TO DO: In the listing below, find the line with "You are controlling", then repeat exactly every line from the top through that one.

GIVEN INFORMATION:

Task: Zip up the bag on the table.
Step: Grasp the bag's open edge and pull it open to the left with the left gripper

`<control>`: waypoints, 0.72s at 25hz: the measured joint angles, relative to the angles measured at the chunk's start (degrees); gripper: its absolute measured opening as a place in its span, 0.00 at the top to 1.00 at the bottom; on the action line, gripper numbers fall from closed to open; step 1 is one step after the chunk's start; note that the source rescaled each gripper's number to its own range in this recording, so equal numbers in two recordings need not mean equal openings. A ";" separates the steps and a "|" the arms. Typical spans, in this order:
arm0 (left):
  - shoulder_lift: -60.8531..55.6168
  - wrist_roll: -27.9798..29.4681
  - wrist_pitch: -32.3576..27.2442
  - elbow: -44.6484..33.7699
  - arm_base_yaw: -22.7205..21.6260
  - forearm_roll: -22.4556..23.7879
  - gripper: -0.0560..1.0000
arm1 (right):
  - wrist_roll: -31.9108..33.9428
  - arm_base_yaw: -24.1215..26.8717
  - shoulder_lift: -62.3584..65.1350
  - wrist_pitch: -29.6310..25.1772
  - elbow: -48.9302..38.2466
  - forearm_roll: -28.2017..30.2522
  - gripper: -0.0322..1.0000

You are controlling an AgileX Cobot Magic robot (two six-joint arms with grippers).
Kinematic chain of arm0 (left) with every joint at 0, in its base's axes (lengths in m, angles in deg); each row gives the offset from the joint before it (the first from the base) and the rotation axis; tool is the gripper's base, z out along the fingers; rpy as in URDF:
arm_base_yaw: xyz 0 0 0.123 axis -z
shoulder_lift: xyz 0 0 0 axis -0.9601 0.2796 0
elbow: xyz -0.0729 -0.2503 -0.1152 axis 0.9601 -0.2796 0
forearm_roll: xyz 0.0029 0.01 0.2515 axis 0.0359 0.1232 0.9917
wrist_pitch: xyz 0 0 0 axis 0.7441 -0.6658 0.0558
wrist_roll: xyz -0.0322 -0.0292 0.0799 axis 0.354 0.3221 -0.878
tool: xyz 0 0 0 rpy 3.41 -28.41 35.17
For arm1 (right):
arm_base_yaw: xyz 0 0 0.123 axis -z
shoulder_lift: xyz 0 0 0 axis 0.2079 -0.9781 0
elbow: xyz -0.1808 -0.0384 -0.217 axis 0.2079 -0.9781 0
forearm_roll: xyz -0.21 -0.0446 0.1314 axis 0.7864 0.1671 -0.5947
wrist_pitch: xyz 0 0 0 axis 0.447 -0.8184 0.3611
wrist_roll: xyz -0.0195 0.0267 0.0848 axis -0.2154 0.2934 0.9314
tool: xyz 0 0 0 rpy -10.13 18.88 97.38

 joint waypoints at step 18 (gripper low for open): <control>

WRITTEN SOLUTION:
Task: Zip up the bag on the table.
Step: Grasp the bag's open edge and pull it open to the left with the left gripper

`<control>`: waypoints, 0.72s at 25hz: the measured joint angles, relative to the angles measured at the chunk's start (degrees); gripper: its absolute measured opening as a place in its span, 0.00 at the top to 1.00 at the bottom; on the action line, gripper numbers fall from closed to open; step 1 is one step after the chunk's start; note that the source rescaled each gripper's number to its own range in this recording, so equal numbers in two recordings need not mean equal openings. A ";" separates the steps and a "|" the arms. Typical spans, in this order:
arm0 (left):
  - shoulder_lift: -60.8531..55.6168
  - wrist_roll: -27.9798..29.4681
  - wrist_pitch: -32.3576..27.2442
  - elbow: -44.6484..33.7699
  - arm_base_yaw: -22.7205..21.6260
  - forearm_roll: -22.4556..23.7879
  - gripper: -0.0560..1.0000
arm1 (right):
  - wrist_roll: -31.9108..33.9428
  - arm_base_yaw: -24.1215..26.8717
  - shoulder_lift: -62.3584..65.1350
  - wrist_pitch: -29.6310..25.1772
  - elbow: -48.9302..38.2466
  - forearm_roll: -28.2017..30.2522
  - gripper: -0.0322..1.0000

You are controlling an AgileX Cobot Magic robot (two six-joint arms with grippers).

With the answer given, the exercise is complete.